I wondered if a light cone was some kind of Christmas ornament. “Well see,” I said, rubbing my eyes with my thumbs, “it doesn’t. But it changes things in the future, sort of. Something you expected to have in the future goes away in the present, so it won’t be there in the future after all.”

Suddenly the room was filled with a thick, viscous silence. I opened my eyes. I’d seen this before. Brithpth was sitting there in the middle of my living room, supernaturally still. Boulders are more active than he was at that moment. It hurt my eyes to look at him. I closed them again.

After a few seconds it passed. “Comprehension begins to dawn,” he rumbled. “A false conception of future events leads to a discontinuity when the probabilities of those events collapse into discreet quanta.”

“Sure, whatever,” I mumbled.

“Is this the meaning of sorrow?” he asked.

“Well, it’s one meaning, sure,” I said, realizing as soon as the words were out that I was just making things more complicated for myself.

“Describe others,” he said with what I was pretty sure was gleeful enthusiasm.

I thought about it. “Okay, regret,” I said. “Sorrow comes from regret.”

“This is a word I’ve heard many times,” he said, “but have never fully understood. Regret is a sense of unhappiness with events within one’s past light cone?”

“Yeah, I guess,” I said, still pretty unclear on what a light cone was. “Regret is when you wish something had happened differently.”

Brithpth thoughtfully extruded a digit-thing from his homeostatic polygirdle and twirled it in the air in no discernible pattern. “Then why do you not simply make it happened differently?”

This threw me. For all his faults — and believe me, I could have listed plenty of them — Brithpth’s grammar had always been impeccable. I got the uncomfortable feeling that I was missing something. I told him so.

“I apologize,” he said. “I will rephrase. Why do you not simply traverse the worldline antientropically in order to recollapse the offending potentialities?”

Man, there it was again. Right behind the eyes. It was like syllable overload or something. “I’m pretty sure that was grammatically correct,” I said through clenched teeth, “but it still doesn’t make any sense.”

This time there was a subliminal hint of irritation in the wheezing of his spiracles. He said, “Why do you not simply change the past?”

I didn’t say anything for a long time. I guess he took it as a cue to dumb it down further. “Why do you not simply focus your attention on an earlier point in your history and alter the events that cause feelings of regret?”

More silence from yours truly. “Why do you not simply,” he began. I interrupted.

“I get it,” I said. I’d spent the past several minutes figuring out how to say this. “Don’t freak out or anything, but that’s not really something we can do.”

It was his turn to be silent, in that way only Brithpth can be silent. The temperature dropped a couple of degrees as his perfect stillness sucked the heat out of the room. Finally: “You deploy cognition on events only once?”

“Only once for real,” I said. “After that, only as memories.”

A polyphonic snort. “This is another concept on which I would seek your insight. Tell me now, and please tell me simply: What are memories?”


He’s been gone now for a couple of hours. I don’t really remember letting him out. I was crying pretty hard there for a while, and everything sort of went grey.
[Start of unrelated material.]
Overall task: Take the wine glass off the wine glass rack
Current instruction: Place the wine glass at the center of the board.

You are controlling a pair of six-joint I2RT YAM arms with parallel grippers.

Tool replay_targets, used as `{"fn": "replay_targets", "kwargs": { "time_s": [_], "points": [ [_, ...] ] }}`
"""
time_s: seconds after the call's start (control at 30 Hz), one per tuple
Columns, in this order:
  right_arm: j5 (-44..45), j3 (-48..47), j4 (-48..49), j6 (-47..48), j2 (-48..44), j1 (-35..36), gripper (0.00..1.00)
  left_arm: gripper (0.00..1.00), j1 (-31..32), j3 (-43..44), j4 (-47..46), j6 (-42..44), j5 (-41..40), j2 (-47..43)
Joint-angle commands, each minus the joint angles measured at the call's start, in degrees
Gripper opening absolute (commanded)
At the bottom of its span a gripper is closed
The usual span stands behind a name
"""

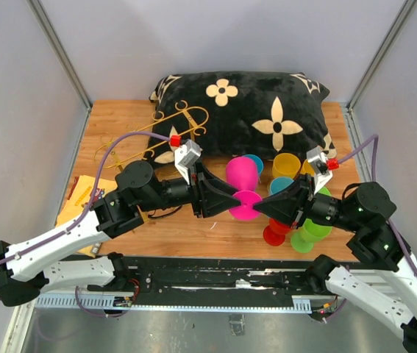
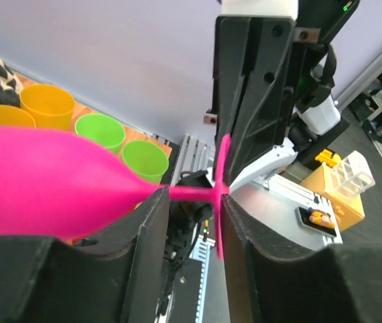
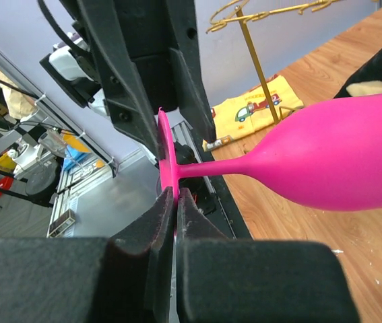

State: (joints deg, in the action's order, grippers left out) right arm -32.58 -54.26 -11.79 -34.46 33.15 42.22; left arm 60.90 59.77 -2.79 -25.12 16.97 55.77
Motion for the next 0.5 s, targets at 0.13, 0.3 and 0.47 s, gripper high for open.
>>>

When I came to he was gone. The balcony door was wide open, and it was freezing in here.

It’s still freezing. I haven’t mustered the willpower to close the door.
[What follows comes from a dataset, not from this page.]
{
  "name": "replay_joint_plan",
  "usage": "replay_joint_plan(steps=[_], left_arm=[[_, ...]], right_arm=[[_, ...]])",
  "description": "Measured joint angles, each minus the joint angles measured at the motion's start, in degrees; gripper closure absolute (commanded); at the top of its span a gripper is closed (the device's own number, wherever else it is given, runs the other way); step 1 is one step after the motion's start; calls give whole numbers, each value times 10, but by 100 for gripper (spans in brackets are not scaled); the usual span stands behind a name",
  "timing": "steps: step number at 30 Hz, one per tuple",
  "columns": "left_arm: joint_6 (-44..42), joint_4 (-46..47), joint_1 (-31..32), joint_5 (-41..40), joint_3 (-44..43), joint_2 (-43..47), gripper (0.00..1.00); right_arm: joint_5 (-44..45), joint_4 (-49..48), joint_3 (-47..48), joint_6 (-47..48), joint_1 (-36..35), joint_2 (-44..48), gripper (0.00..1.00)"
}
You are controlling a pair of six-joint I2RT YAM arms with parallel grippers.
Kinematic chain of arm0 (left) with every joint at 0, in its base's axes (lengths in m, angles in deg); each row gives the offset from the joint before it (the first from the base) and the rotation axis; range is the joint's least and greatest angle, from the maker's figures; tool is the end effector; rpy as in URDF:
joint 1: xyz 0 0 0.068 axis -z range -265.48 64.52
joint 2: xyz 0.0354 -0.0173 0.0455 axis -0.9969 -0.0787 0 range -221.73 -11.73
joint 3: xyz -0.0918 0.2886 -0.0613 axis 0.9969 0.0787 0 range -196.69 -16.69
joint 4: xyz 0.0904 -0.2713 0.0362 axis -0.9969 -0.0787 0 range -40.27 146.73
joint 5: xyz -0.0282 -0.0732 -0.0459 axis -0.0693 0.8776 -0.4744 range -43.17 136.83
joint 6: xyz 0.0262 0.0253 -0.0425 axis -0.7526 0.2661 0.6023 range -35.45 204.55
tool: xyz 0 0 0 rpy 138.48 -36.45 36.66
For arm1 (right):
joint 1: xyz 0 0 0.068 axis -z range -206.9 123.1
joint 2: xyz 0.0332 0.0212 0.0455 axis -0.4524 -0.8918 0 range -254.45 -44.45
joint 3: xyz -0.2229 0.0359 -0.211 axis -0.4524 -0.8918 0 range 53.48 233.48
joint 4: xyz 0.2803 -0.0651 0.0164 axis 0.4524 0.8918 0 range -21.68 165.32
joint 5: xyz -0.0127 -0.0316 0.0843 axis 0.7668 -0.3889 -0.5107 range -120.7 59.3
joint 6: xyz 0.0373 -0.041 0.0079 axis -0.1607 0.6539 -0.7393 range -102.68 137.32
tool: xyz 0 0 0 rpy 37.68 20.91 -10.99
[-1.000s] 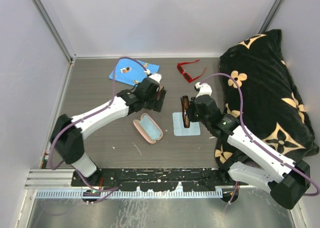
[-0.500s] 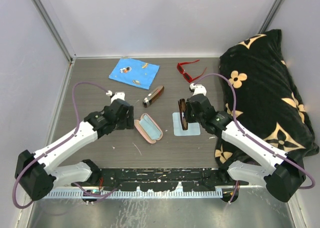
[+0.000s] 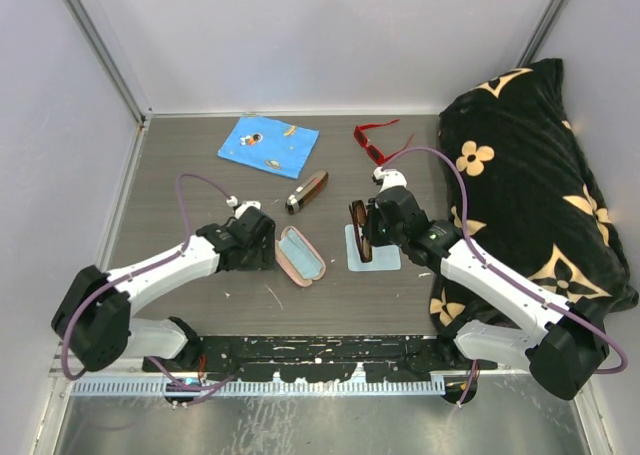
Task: Organize the sunglasses
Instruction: Adjust the sunglasses case at the center of the board.
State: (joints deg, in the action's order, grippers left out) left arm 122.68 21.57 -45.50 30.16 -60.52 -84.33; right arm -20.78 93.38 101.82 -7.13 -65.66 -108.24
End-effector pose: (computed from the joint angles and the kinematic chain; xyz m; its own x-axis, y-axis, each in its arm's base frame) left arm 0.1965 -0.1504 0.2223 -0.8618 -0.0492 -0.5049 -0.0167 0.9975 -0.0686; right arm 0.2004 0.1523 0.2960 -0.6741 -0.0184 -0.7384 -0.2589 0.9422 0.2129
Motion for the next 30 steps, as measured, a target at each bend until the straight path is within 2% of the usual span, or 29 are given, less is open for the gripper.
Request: replay_joint_plan(steps=[4,13,30], left_arm=[[0,17,0,4,-1,-50,23],[-1,42,-6,4,-8,-94,23],[-34,72,-25,14,-65,-135,23]], right_arm=[[-21,-2,0,8,0,0,100],[-56,-13,0,13,0,0,100],[-70,-14,-7,5,4,1,99]])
I tried to imagine it. I started with an incurable amnesiac. A lifetime lived in the perpetual now, skating from moment to moment with no sense of continuity. Then I imagined the skater skating backwards, forwards again, then backwards again, over the same moments time after time, recalling nothing, just creating the illusion of continuous awareness through eternal repetition.

I tried to imagine reliving parts of my life as easily as I would rewind and play a tape, back and forth, stretching it thin, wearing it out.

I tried to imagine rewinding the tape and changing things, writing a different ending. A million different endings.

And for a long time I just sat there, alone in the freezing dark, adrift on the frozen sea of my own memories.